Task:
In the records below, find the line with "roller at (204, 190)" and the line with "From a set of"; return exactly those lines and every line between them.

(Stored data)
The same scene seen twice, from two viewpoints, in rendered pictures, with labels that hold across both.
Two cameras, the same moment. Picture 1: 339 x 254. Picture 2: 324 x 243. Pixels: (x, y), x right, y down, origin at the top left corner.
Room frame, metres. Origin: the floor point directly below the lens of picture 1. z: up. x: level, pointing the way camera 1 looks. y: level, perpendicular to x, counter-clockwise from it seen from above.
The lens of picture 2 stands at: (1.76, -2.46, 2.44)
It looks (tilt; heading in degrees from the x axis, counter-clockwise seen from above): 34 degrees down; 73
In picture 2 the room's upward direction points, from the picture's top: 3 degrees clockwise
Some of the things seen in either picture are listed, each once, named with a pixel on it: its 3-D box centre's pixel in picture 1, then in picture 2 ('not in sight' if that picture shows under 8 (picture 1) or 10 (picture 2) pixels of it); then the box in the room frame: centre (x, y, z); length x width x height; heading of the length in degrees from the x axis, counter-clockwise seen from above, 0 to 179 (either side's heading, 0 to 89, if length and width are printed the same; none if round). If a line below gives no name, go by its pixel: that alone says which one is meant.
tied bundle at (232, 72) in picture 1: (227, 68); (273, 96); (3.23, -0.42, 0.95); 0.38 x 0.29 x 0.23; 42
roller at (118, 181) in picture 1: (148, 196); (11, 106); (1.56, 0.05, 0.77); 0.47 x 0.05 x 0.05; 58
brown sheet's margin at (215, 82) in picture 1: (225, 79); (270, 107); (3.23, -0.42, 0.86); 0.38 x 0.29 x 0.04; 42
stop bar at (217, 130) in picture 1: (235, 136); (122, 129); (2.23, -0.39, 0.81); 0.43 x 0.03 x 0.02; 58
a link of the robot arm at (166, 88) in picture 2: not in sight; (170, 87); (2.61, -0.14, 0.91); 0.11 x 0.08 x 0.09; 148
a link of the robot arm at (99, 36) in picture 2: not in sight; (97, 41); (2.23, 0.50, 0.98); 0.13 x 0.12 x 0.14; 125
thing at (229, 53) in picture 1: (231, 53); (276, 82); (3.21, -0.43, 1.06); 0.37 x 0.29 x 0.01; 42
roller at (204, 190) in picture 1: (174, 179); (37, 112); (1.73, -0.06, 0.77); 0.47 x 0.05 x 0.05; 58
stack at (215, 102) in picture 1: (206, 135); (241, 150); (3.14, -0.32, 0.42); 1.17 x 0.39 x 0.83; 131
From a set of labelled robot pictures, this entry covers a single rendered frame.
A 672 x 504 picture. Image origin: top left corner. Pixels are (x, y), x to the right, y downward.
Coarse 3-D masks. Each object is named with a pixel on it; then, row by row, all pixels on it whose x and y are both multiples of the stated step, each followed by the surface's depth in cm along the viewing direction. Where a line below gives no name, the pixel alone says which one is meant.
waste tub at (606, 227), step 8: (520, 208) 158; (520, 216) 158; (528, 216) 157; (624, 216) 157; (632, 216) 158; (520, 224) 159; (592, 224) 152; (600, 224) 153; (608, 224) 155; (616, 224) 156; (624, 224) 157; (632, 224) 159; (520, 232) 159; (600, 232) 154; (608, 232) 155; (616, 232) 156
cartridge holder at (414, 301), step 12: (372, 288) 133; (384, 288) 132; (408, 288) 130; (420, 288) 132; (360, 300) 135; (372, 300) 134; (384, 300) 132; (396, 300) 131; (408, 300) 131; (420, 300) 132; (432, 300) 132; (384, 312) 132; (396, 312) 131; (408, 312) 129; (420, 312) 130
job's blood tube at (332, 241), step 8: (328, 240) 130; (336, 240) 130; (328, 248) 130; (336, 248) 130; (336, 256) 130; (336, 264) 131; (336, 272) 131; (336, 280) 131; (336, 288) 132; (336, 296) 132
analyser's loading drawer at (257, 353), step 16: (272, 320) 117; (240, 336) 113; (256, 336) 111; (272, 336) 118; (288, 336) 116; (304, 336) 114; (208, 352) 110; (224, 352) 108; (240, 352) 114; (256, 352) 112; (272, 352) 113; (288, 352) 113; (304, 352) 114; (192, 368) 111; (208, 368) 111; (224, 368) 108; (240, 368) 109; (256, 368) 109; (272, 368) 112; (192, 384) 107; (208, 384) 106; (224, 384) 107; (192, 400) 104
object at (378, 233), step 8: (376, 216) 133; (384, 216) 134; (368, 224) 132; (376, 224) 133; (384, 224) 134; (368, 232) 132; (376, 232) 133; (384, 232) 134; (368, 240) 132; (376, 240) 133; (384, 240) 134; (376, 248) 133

Output for this task:
roller at (204, 190) in picture 1: (174, 179); (37, 112); (1.73, -0.06, 0.77); 0.47 x 0.05 x 0.05; 58
stack at (215, 102) in picture 1: (206, 135); (241, 150); (3.14, -0.32, 0.42); 1.17 x 0.39 x 0.83; 131
From a set of labelled robot pictures, this entry covers a single rendered frame.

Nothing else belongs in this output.